I found Toronto’s Narnia and it’s called Glen Stewart Ravine


This Sunday, I took a long walk with the purpose of checking out a few parks I had never been to before. On the top of the list was Glen Stewart Ravine, which looked nice from the photos I’d seen.

Let me tell you: Glen Stewart Ravine is not nice. Glen Stewart Ravine is stunning.

And I mean really, truly stunning. Its snowy landscape was so beautiful I actually felt giddy, looking around for who I could share the moment with and finding only a man walking a dog who looked at me a little wearily. The dog, however, barked, so I think he got it.

Stepping into the ravine is one of those moments in Toronto where you are quickly plunged into what appears to be the middle of the woods only a few steps after you leave a residential street behind you. It’s what I imagine walking through the wardrobe and stepping into Narnia would be like. Everything has this kind of miniaturized magic to it. If a gnome had passed me on the trail my reaction would have been: Well, of course.


The 11 hectare ravine is designated as an environmentally significant area by the City, which are natural sites of particular importance because of unique features or wildlife. In the case of Glen Stewart Ravine, “several species of birds and plants observed within the area are regionally uncommon,” the City says. (The City is proposing to expand the number of these areas from the current 18 to 86). There is also a little mini-creek called Ames Creek where I imagine the gnomes come to do their laundry.
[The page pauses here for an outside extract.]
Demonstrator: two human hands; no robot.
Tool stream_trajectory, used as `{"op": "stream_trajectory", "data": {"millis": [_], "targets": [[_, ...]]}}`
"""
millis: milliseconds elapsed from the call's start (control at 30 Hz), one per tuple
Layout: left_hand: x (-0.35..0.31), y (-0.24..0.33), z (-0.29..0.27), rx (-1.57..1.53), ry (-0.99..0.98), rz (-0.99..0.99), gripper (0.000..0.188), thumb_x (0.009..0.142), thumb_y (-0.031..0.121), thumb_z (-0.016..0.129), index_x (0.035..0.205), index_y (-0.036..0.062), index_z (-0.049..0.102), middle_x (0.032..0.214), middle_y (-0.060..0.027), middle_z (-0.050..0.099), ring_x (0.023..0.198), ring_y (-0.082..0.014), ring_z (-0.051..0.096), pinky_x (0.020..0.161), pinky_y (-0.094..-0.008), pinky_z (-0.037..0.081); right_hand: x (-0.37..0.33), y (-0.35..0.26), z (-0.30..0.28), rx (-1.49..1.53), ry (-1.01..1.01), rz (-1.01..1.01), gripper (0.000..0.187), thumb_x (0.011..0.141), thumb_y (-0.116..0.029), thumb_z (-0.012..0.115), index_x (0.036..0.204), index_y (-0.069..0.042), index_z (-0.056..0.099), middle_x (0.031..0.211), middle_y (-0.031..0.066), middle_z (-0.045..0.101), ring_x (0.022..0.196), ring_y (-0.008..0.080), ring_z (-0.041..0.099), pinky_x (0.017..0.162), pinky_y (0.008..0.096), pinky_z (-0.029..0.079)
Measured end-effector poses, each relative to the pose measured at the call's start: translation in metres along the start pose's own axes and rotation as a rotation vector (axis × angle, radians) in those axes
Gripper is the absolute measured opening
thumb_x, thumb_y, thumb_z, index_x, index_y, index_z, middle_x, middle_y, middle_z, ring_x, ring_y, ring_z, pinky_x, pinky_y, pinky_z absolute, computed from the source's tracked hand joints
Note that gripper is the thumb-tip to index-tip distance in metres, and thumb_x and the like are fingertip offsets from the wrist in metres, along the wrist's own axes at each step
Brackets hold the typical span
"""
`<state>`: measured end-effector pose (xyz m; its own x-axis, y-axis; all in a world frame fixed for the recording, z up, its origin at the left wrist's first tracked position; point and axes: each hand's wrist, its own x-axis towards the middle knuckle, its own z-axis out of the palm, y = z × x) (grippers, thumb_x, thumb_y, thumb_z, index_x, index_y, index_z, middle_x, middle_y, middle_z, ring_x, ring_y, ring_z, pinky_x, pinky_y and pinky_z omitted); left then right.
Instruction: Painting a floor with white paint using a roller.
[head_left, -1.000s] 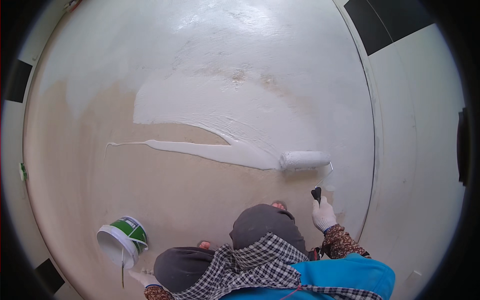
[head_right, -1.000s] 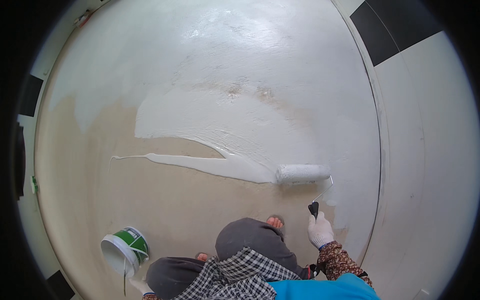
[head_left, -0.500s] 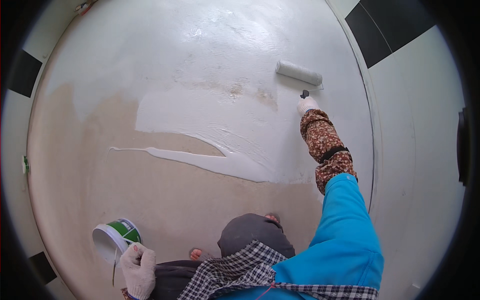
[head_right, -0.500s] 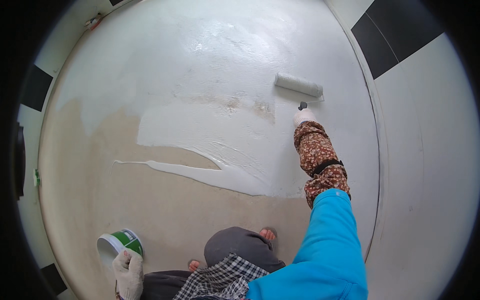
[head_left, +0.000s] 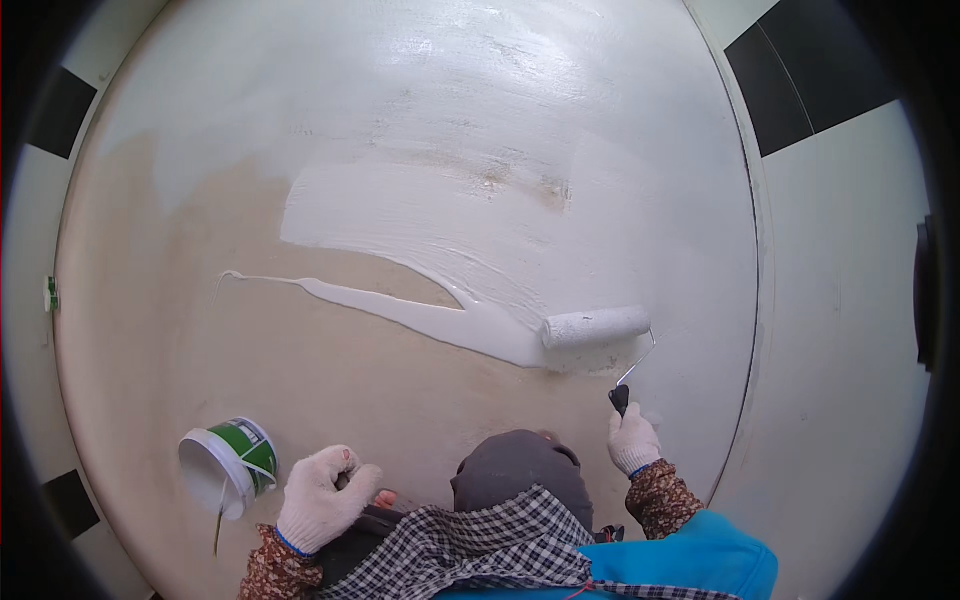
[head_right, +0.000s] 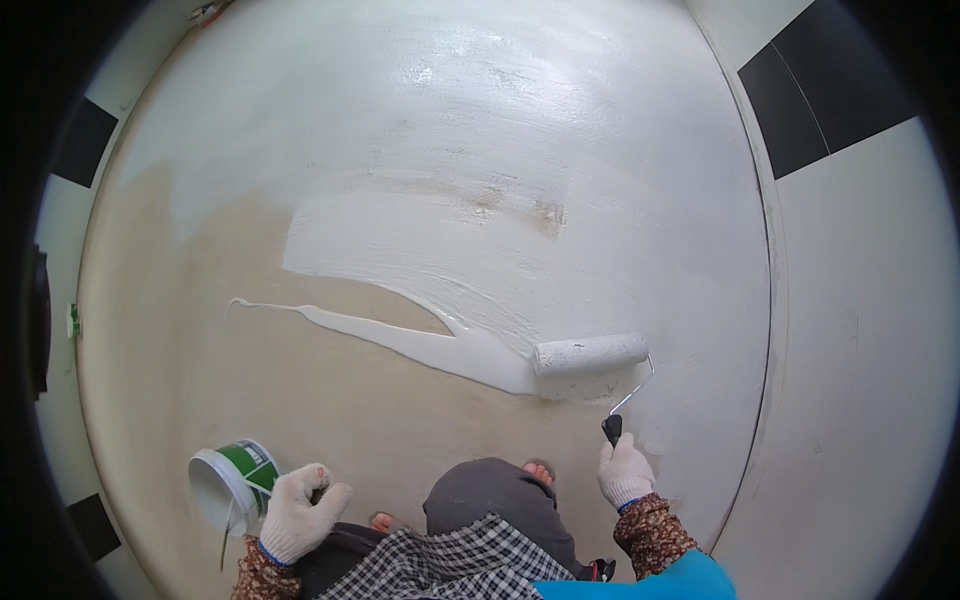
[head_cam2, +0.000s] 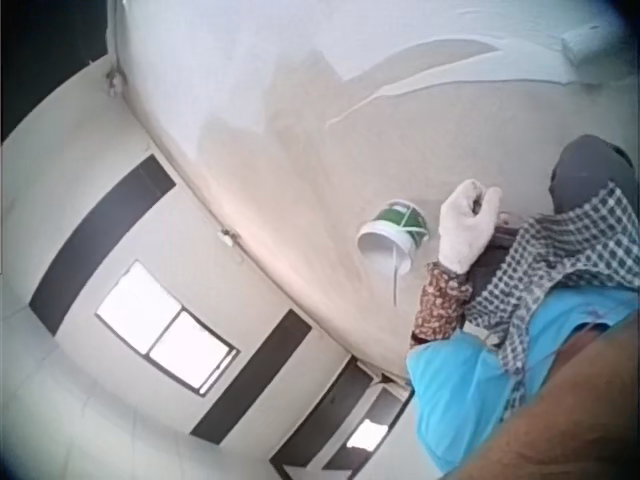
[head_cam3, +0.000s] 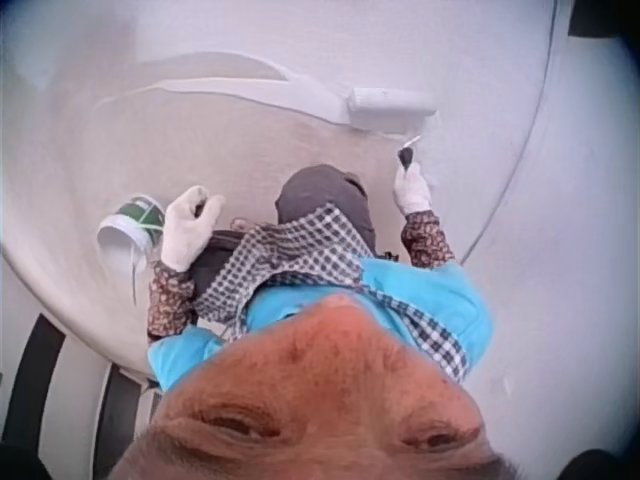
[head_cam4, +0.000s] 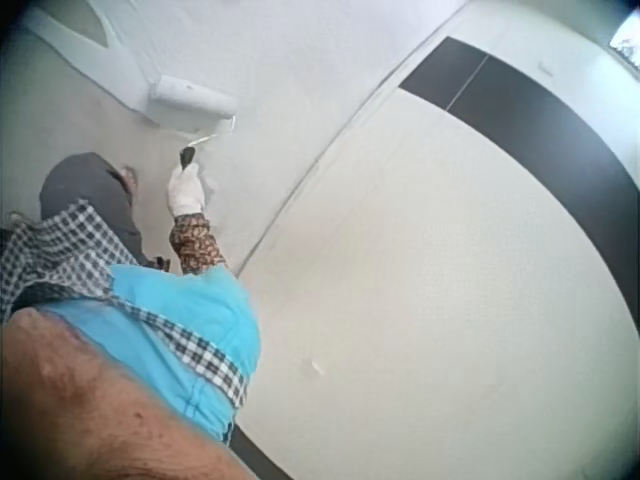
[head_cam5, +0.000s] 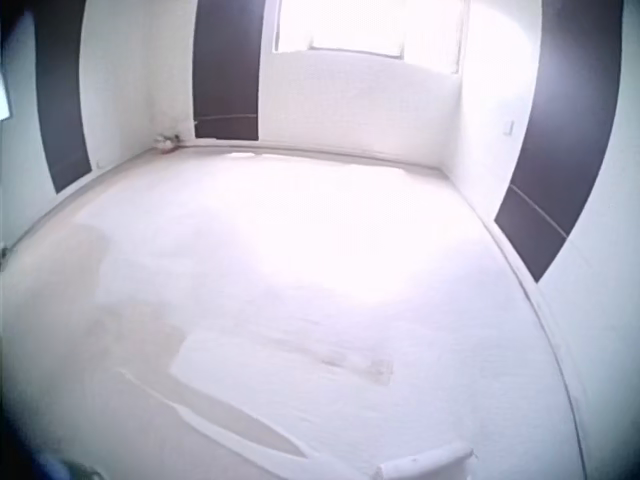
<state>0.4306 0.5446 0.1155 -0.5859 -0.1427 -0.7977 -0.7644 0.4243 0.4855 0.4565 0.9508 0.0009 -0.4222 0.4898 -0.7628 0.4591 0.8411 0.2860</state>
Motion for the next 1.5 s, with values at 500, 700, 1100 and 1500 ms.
{"op": "stream_trajectory", "data": {"millis": [500,700,1100,1500], "targets": [[-0.021,0.003,-0.009,0.036,-0.052,-0.119,0.025,0.086,0.018,0.066,0.069,0.0005,0.058,0.064,-0.007,0.068,0.065,-0.01,0.068,0.059,-0.0229,0.052,0.216,-0.29,-0.153,0.236,0.298,-0.369,0.04,0.093,-0.026,0.05,0.119,0.005,0.058,0.113,0.0279,0.064,0.111,0.0417,0.06,0.094,0.0474,0.048],[-0.018,-0.005,-0.013,-0.025,-0.079,-0.061,0.026,0.083,0.02,0.067,0.069,0.0011,0.057,0.06,-0.0029,0.058,0.057,-0.0066,0.053,0.053,-0.024,0.043,0.129,-0.173,-0.083,-0.006,0.235,-0.422,0.038,0.096,-0.034,0.048,0.113,0.0,0.049,0.098,0.0278,0.066,0.097,0.0433,0.064,0.084,0.0528,0.05],[-0.017,-0.01,-0.015,-0.049,-0.117,-0.036,0.027,0.083,0.02,0.066,0.068,0.0004,0.054,0.057,-0.0002,0.048,0.056,-0.0053,0.043,0.05,-0.0254,0.037,0.117,-0.093,-0.084,-0.099,0.266,-0.243,0.041,0.097,-0.037,0.044,0.115,0.0,0.048,0.101,0.0289,0.065,0.099,0.0443,0.062,0.087,0.0532,0.048],[-0.042,-0.013,-0.018,-0.116,-0.002,-0.068,0.022,0.081,0.015,0.067,0.068,0.0,0.056,0.058,0.0009,0.051,0.057,-0.0042,0.046,0.051,-0.0241,0.039,0.159,-0.128,-0.105,0.04,0.354,-0.165,0.045,0.097,-0.036,0.045,0.118,0.002,0.055,0.115,0.0277,0.062,0.113,0.0423,0.058,0.096,0.0496,0.046]]}}
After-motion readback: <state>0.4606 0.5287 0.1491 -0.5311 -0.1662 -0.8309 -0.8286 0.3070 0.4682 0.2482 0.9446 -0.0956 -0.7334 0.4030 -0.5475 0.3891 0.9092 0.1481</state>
The ravine recently underwent a reconstruction project led by the City and the Toronto and Region Conservation Authority. This helped to stabilize slopes with new retaining walls and create raised boardwalks and pedestrian bridges to improve access.


For the complete experience, I would suggest starting at Queen Street East at Ivan Forrest Gardens and walk north until you see the entrance to Glen Stewart Ravine, which is on the east side. While these parks don’t have the secluded feel of the ravine, they are wonderful spaces in their own right with a nice pedestrian bridge about halfway up.

My only complaint is that the road that edges these parks, Glen Manor Drive, is not super pedestrian friendly. Drivers went pretty fast, the intersections are wide with broad turns, and there is no crosswalk to guide you to the pedestrian bridge.

Overall,  it’s an easy walk in terms of distance and slope, mostly. But the pathways through Ivan Forrest Gardens are not cleared of snow and there are some slippery parts in the ravine, so it’s not super accessible in the winter.

The boardwalk through Glen Stewart Ravine will spit you onto Kingston Road where you can catch the streetcar or, if you’re like me, wander into the cute bookstore, The Great Escape, and buy a book to read on the way home.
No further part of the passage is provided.